I’m trying to use a Prototype.js’ Form.element.observer to do some ajax on a web application. The same observer is applied to several inputs in a form (not all of them). The observer triggers an ajax that serializes the form, sends it, and ultimately replaces the form itself with a new version from the server.
For example – say there’s a country select. When a country is selected, the form is serialized, sent to the server, and the server responds with a new form, with the country selected, and a new dropdown for choosing the province, which wasn’t visible before. This new form replaces the old one, and a new set of observers is put in place (so one can choose a province and get a city select, etc)
This works ok in FF, Chrome and Safari. On IE, however, I’m having trouble with the selects. Once I click on a select, the page “loops forever”; the form is requested & replaced over and over, forever.
I strongly suspect this is related to the following piece of documentation on Form.element.observer:
This triggers the callback when the form field’s value (according to Form.Element.getValue) changes. (Note that when the value actually changes can vary from browser to browser, particularly with select boxes.)

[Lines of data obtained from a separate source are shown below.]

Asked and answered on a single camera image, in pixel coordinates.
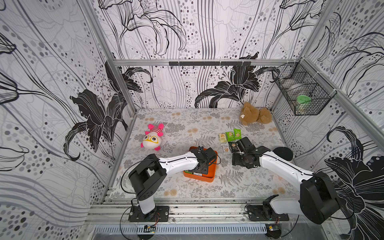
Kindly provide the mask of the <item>black cookie packet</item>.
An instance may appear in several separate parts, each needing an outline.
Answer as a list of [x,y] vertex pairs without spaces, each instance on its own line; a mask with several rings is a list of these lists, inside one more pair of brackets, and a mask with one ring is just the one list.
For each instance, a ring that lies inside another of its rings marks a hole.
[[230,151],[232,153],[240,152],[237,142],[228,142]]

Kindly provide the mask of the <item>orange storage box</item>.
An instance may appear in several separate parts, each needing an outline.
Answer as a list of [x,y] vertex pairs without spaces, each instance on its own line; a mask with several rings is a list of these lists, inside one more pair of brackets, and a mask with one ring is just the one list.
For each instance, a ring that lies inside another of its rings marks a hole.
[[192,174],[192,173],[190,173],[190,170],[184,171],[183,174],[185,177],[190,178],[190,179],[195,179],[195,180],[199,180],[199,181],[203,181],[203,182],[212,183],[214,181],[214,178],[215,178],[217,164],[218,164],[218,153],[217,153],[216,164],[211,165],[209,167],[209,172],[207,175]]

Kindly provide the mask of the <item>white cookie packet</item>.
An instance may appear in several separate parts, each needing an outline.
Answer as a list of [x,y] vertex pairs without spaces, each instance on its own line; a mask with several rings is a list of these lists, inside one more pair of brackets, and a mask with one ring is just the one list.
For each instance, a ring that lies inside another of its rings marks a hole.
[[229,145],[228,145],[227,143],[225,143],[225,144],[221,144],[221,146],[222,146],[223,154],[224,154],[224,155],[229,155],[229,154],[231,154],[231,150],[230,150]]

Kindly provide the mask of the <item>green cookie packet top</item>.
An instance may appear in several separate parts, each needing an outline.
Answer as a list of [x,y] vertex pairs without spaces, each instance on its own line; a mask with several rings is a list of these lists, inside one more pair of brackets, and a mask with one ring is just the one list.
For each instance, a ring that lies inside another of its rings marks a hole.
[[235,135],[234,132],[226,132],[226,138],[228,142],[235,141]]

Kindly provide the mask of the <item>green cookie packet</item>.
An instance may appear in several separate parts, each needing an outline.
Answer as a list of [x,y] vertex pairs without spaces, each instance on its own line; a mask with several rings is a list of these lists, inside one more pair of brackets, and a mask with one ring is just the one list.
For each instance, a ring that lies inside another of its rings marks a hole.
[[226,138],[228,142],[235,141],[235,135],[234,132],[226,132]]
[[234,138],[240,140],[242,138],[242,131],[240,129],[234,129]]

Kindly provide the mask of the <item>yellow cookie packet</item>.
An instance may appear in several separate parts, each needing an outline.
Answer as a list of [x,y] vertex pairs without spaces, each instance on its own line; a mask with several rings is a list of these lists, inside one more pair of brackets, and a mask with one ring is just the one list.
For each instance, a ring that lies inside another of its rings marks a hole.
[[220,141],[221,144],[225,144],[225,143],[228,142],[227,136],[226,136],[225,133],[220,133],[219,134],[219,141]]

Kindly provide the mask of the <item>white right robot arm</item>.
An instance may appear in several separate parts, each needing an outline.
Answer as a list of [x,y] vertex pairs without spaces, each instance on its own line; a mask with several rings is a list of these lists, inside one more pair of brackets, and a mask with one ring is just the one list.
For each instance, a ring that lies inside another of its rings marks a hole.
[[263,217],[267,221],[287,221],[289,214],[304,215],[320,225],[341,209],[342,202],[331,179],[326,174],[315,174],[294,165],[291,149],[256,147],[247,137],[231,142],[229,146],[235,149],[233,166],[267,169],[299,191],[299,195],[293,197],[274,194],[265,199],[261,206],[249,207],[253,217]]

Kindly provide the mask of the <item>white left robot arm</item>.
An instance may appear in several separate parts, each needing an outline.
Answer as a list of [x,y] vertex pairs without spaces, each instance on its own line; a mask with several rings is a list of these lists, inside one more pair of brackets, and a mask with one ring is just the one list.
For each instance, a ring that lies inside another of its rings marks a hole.
[[207,174],[209,167],[217,164],[218,157],[212,148],[202,147],[192,148],[183,155],[170,158],[148,155],[128,174],[142,213],[147,215],[156,209],[153,195],[166,177],[184,171]]

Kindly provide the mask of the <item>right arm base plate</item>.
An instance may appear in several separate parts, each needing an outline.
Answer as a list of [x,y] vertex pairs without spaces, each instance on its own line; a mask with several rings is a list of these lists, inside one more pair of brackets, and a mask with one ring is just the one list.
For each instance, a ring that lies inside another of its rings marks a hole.
[[252,222],[270,221],[279,223],[290,220],[287,214],[276,214],[272,208],[262,205],[246,205],[245,212]]

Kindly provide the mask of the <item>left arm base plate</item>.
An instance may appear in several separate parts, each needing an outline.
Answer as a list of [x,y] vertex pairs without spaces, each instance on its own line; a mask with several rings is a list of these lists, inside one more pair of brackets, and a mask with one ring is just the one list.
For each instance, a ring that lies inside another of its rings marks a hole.
[[133,206],[129,213],[129,221],[134,223],[139,222],[156,222],[163,223],[169,219],[169,206],[155,206],[155,209],[147,214],[143,214],[139,206]]

In other words, in most browsers, the getValue property changes when someone clicks on a select’s option. I suspect on IE it behaves differently (by simply hovering over the options, no need to click on them).
Has someone found a way to “observe” a select on IE with prototype.js in a way that only triggers the callback when one of its options are really selected, as with the other browsers?
Using
$('selectbox').observe('change', handlefunction)works cross-browser as far as I’ve tested (FF 3.6+, IE 7+, Chrome 4+).I have actually gotten into problems with IE using
Element.observe('selectbox', 'change', handlefunction)as that seems to fire before the value in the selectbox is actually changed.